START Provided records
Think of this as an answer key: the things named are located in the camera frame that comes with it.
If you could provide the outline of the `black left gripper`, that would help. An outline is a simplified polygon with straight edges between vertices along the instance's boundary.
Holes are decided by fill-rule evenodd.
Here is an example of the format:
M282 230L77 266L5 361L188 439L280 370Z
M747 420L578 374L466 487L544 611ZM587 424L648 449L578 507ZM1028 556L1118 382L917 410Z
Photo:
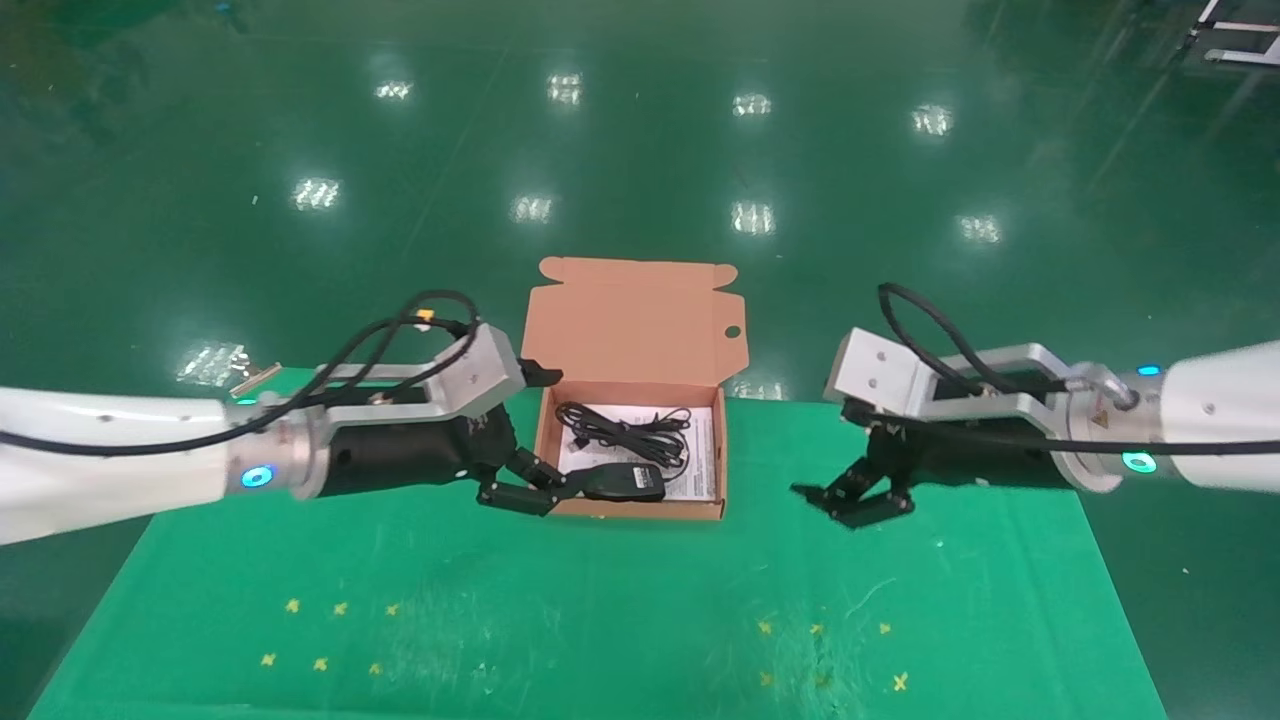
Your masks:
END Provided records
Task to complete ->
Check the lines above and copy each one that includes "with".

Result ->
Think of this as an answer key: the things named are located in the camera frame that comes with it.
If you could provide the outline of the `black left gripper`, that would help. An outline is a simplified polygon with straight edges between vertices along the instance's boundary.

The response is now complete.